¿El circo de la paz?

Las FARC ya anunciaron que se desmovilizarán, entregarán armas y se integrarán a la sociedad para hacer política. Esa manifestación ya debería servir para pasar a los hechos.

¿Por qué el gobierno insiste en realizar un Plebiscito para refrendar los acuerdos? ¿Por qué se empeña –más que la misma guerrilla– en gastar recursos en esa elección que de no conseguir arrastrar a millones de personas lo que va es a fortalecer a Uribe?

No parece lógico. La única razón es que Santos calculaba que el entusiasmo por la paz iba a crecer entre el pueblo y que él podría ratificar su triunfo electoral de junio de 2014. Pero eso no va a ocurrir. Por ello tienen que organizar un circo.

“La simple y pura paz” no necesita tanto circo. Si le ponen tanto espectáculo es porque no es simple y no es pura. Por eso le ponen adjetivos, "imperfecta", "precaria", "pura y simple", para "dorar la píldora", dado que necesitan engañar al pueblo.

El “circo de la paz” tiene como principal objetivo lavarle la cara al gobierno del presidente Santos, ocultar su mal gobierno, tapar la corrupción, desviar la atención de la entrega descarada de nuestros recursos a inversionistas extranjeros y legitimar la segunda versión del paquete neoliberal.

Y nosotros deberíamos estar felices porque el pueblo no coma cuento. Pero no, la izquierda en Colombia se volvió “plañidera” del régimen. Está preocupada de que el pueblo no crea en la paz de Santos. Y entonces, entra a ser parte del circo. Se disfraza de coro lastimero.

En vez de estar feliz de que el pueblo ya no le cree mucho a la casta dominante, la izquierda está preocupada y por ello se presta para contribuir con el “show”.

Al contrario, planteamos que si se convocan elecciones para refrendar los acuerdos de paz mediante un Plebiscito, organicemos un gran movimiento para subirnos al escenario y desenmascarar a los payasos que se disfrazan de “pacifistas”.

Claro, llamaremos al SI, pero ese no será el objetivo principal.

Se trata de sacar de los corrales a los lobos vestidos de ovejas; bajar de los columpios a los malabaristas (corruptos) enmascarados de “gente honorable”; quitarle el antifaz al verdugo uribista acicalado de “luchador contra la impunidad”; desnudar al animador del circo que envestido de “presidente de la paz” prepara la guerra contra el pueblo.

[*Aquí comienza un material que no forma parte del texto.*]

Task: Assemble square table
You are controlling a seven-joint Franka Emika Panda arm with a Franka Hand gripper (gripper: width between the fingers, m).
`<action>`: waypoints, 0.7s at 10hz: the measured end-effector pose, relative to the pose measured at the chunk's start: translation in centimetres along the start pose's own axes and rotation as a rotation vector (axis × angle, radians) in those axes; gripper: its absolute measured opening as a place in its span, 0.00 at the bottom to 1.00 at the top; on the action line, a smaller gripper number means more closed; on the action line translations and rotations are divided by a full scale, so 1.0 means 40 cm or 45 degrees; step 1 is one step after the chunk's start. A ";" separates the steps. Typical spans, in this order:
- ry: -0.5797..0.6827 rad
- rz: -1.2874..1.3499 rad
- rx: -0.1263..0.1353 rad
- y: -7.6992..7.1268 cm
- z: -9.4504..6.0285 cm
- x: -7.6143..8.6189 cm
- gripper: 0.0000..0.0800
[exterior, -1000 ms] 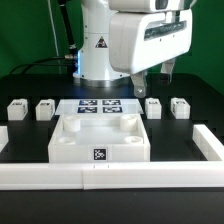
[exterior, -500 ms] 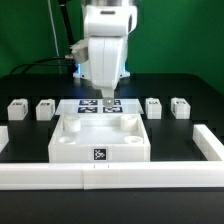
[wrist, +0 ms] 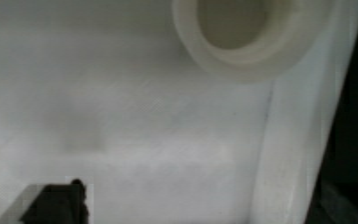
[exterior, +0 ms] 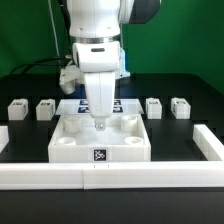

Y, ante todo, desenmascarar al dueño del circo (imperio) que posa de gran benefactor.

Así, aprovecharemos el “circo de la paz” para construir un movimiento ciudadano y popular que organice la “guerra a los corruptos”, defienda nuestros recursos naturales (medio ambiente) y se prepare fuertemente para luchar por el cambio de modelo económico y poder generar empleo digno y formal, base indispensable para construir la verdadera paz.